15 Omega-3 Foods Your Body Needs

Benefits of Chia Seeds

Chia seeds have gained popularity as a superfood due to their numerous health benefits. These tiny seeds are packed with essential nutrients, including omega-3 fatty acids, manganese, calcium, phosphorus, and more. With almost 5000 mg of omega-3s per ounce, chia seeds are an excellent source of this essential fatty acid.

Not only are chia seeds rich in nutrients, but they are also high in protein. This makes them a great addition to any diet, especially for those looking to increase their protein intake. Additionally, chia seeds have a neutral taste and can easily be added to various dishes and liquids, thanks to their gelling quality. This versatility makes chia seeds an ideal ingredient for those looking to enhance the nutritional value of their meals.

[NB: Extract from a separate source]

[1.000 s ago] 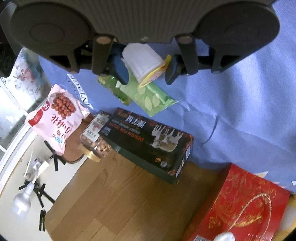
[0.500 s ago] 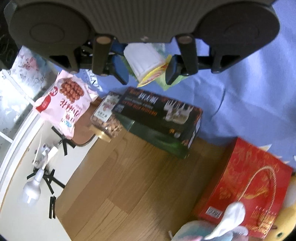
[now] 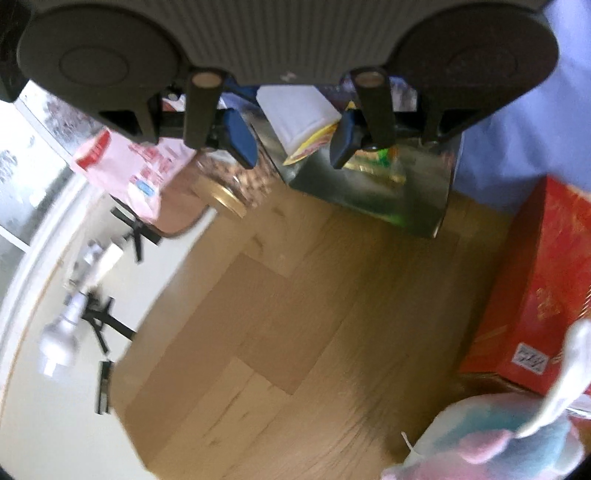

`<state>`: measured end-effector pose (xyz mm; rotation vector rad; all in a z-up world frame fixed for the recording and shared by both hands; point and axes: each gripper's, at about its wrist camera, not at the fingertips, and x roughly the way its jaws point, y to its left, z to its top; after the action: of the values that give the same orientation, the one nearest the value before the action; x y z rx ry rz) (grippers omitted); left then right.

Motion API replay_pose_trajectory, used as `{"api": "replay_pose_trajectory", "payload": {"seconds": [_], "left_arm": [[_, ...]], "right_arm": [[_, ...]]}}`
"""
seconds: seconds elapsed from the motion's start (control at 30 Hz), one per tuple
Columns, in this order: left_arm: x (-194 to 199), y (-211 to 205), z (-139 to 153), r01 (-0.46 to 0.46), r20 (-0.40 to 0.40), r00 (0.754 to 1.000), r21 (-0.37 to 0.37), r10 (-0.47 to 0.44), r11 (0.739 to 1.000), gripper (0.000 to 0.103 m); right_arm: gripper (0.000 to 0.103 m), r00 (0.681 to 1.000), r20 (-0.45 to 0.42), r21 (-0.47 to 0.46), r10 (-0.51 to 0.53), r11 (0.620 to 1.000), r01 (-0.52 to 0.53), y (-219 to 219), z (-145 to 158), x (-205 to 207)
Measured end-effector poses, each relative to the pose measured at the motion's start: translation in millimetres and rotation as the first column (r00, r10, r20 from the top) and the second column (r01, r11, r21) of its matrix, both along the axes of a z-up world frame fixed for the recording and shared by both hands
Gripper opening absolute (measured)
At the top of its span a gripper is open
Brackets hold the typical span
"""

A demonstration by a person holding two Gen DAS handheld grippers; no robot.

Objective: Organize snacks
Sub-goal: 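Lower the yogurt cup into the tin and open the left tool, then grasp the light green wrapped packet with the left tool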

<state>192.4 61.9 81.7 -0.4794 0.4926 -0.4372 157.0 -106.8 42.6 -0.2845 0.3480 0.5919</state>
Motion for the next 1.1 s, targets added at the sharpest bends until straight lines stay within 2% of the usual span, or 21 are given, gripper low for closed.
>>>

Benefits of Cold-Pressed Olive Oil

Cold-pressed olive oil offers a multitude of benefits, particularly when it comes to its omega-3 fatty acid content. Among the different types of olive oil available, extra virgin olive oil is considered the best due to its extraction from olives during the initial pressing. Not only does extra virgin olive oil possess superior quality, but it also exhibits low acidity levels.

Thanks to its abundant monounsaturated fat content and minimal polyunsaturated fat content, olive oil is an ideal choice for cooking purposes. Its high heat resistance sets it apart from other oils, making it a suitable option for various culinary applications. However, to fully reap the advantages of cold-pressed olive oil, it is recommended to consume it in its raw form.